I\'m having some trouble aggregating a data frame while keeping the groups in their original order (order based on first appearance in data frame). I\'ve managed to get it right
Looking for solutions to the same problem, I found a new one using aggregate(), but first converting the select variables as factors with the order you want.
all.add <- names(orig.df)[!(names(orig.df)) %in% c("sel.1", "sel.2")]
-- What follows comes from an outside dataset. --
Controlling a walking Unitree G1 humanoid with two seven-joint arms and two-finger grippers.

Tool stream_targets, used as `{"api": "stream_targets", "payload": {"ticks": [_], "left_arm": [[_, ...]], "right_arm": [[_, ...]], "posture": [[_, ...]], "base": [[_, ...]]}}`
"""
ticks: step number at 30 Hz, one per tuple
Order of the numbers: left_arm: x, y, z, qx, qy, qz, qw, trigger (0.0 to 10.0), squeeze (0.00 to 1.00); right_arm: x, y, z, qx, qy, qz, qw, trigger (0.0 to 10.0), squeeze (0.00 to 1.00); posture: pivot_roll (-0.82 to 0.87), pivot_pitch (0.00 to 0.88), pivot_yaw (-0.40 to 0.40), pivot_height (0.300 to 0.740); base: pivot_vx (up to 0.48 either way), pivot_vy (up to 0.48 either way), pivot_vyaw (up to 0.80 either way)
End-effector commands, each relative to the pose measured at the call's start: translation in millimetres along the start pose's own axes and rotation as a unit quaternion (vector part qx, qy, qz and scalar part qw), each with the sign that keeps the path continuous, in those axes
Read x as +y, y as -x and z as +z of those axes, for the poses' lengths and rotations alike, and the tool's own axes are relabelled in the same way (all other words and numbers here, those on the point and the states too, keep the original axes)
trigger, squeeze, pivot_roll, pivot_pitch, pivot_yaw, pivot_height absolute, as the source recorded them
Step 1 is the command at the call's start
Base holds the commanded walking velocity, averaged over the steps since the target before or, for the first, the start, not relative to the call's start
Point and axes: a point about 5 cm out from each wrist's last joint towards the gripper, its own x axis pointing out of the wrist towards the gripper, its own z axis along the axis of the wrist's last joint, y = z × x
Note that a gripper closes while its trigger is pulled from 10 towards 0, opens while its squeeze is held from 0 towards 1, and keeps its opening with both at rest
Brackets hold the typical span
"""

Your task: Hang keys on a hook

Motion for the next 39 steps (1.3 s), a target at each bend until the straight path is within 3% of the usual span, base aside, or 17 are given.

# Selection variables as factor with leves in the order you want
orig.df$sel.1 <- factor(orig.df$sel.1, levels = unique(orig.df$sel.1))
orig.df$sel.2 <- factor(orig.df$sel.2, levels = unique(orig.df$sel.2))
# This is ordered first by sel.1, then by sel.2
aggr.df.ordered <- aggregate(orig.df[,all.add],
by=list(sel.1 = orig.df$sel.1, sel.2 = orig.df$sel.2), sum)
The output is:
newvar add.1 add.2
1 1 1 100 91
2 1 4 170 183
3 1 5 384 366
4 2 2 175 176
5 2 3 90 96
6 2 4 82 87
7 2 5 95 89
8 3 2 189 178
9 3 3 81 82
10 4 1 174 192
11 5 3 91 98
12 5 4 96 84
13 5 5 83 88
To have it ordered for the first appearance of each combination of both variables, you need a new variable:
# ordered by first appearance of the two variables (needs a new variable)
orig.df$newvar <- paste(orig.df$sel.1, orig.df$sel.2)
orig.df$newvar <- factor(orig.df$newvar, levels = unique(orig.df$newvar))
aggr.df.ordered2 <- aggregate(orig.df[,all.add],
by=list(newvar = orig.df$newvar,
sel.1 = orig.df$sel.1,
sel.2 = orig.df$sel.2), sum)
which gives the output:
newvar sel.2 sel.1 add.1 add.2
1 5 4 4 5 96 84
2 5 5 5 5 83 88
3 5 3 3 5 91 98
4 2 4 4 2 82 87
5 2 2 2 2 175 176
6 2 5 5 2 95 89
7 2 3 3 2 90 96
8 1 4 4 1 170 183
9 1 5 5 1 384 366
10 1 1 1 1 100 91
11 4 1 1 4 174 192
12 3 2 2 3 189 178
13 3 3 3 3 81 82
With this solution you do not need to install any new package.